Baylor, sadly, was only a very small part of that title. The Lakers returned to the Finals in 1973, but the ravages of age were catching up to Wilt Chamberlain and Jerry West, and the team fell. Chamberlain retired after that and West only stuck around for one more year, and the Lakers hit the bottom. In the meantime, the Bucks had this really awesome center named Lew Alcindor, who had led the Bucks to their first (and to this date, still their only) title. He changed his name to Kareem Abdul-Jabbar upon his conversion to Islam, something he did for cultural purposes - his family was brought to the US by slaveowners named Alcindor, and they had been Muslims. He never said said anything bad about the city of Milwaukee or its people, but he did believe it couldn't meet his cultural needs, so he needed out and would only accept a trade to the Lakers or Knicks. The Bucks obliged, although they didn't get much in return. That tends to happen when the only teams you can trade with don't have anyone all that awesome.

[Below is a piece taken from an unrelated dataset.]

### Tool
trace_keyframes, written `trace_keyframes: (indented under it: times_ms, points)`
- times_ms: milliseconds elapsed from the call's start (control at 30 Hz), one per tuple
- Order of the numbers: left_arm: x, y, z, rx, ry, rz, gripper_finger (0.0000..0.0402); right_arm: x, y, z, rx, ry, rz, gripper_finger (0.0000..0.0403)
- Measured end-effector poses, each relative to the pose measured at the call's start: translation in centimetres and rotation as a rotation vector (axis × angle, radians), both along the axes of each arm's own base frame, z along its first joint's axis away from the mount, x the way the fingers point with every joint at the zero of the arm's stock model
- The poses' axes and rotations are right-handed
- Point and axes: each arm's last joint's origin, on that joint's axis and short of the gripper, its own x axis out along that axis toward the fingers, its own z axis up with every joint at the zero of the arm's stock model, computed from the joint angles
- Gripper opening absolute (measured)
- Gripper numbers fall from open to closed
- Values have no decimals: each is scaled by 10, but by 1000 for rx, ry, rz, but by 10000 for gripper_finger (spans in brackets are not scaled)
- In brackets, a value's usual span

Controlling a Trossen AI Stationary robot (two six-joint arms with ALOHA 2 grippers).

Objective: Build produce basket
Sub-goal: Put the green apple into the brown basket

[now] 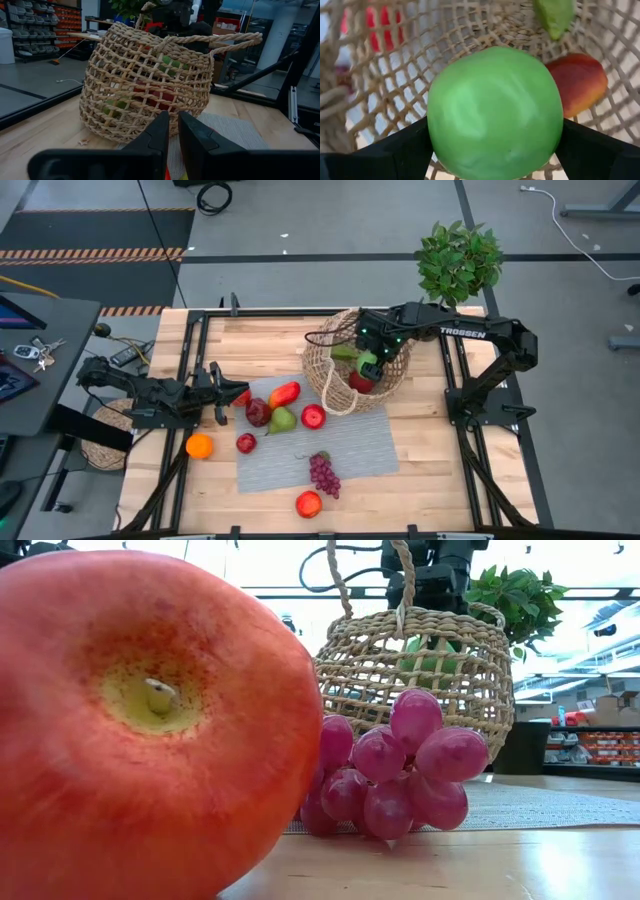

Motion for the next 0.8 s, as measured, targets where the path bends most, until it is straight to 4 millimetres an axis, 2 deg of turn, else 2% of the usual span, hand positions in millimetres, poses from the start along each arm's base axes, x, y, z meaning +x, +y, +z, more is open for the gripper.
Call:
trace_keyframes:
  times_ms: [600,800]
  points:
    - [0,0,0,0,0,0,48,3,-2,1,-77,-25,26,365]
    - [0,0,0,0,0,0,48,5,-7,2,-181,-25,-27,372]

With Kareem as the new center, the Lakers spent the rest of the 70's middling. They did well, but were never a real threat. The most memorable moment to the team was when Houston Rockets player Rudy Tomjanovich ran on court to break up a fight between Laker Kermit Washington and Rocket Kevin Kunnert. Washington saw Tomjanovich running at him out of the corner of his eye and instinctively thought he was running out to attack, at which point he clocked Tomjanovich, who needed a lot of reconstructive surgery. In 1979, the Lakers managed the first pick of the draft, and they used it on a Michigan State player who had just won the NCAA Championship. That player, Earvin Johnson, went by the nickname "Magic" and was expected to help Kareem carry the team. After what felt like a thousand years of Finals frustration and all those conference titles culminating in just one title since the old Minneapolis days, Showtime had now begun in LA!

Kareem and Magic led a solid core of athletic, talented players like Bob McAdoo, Norm Nixon, James Worthy, and Byron Scott. From 1980 to 1989, the Lakers won eight conference titles. In 1980, 1982, 1985, 1987, and 1988, those conference titles were followed by NBA Titles. In 1984, 1985, and 1987, they also came face-to-face with their old Finals foes, the Celtics. Although the Big Three Celtics were led by Larry Bird, the Lakers took the title in 1985 and 1987. Magic/Bird became one of the great player rivalries in league history. The two of them were always pushed to greater heights by each other, and their one-upmanship fights created an entire base of new NBA fans which helped the league - which was cash-strapped as recently as 1980 - begin to thrive the way it does today.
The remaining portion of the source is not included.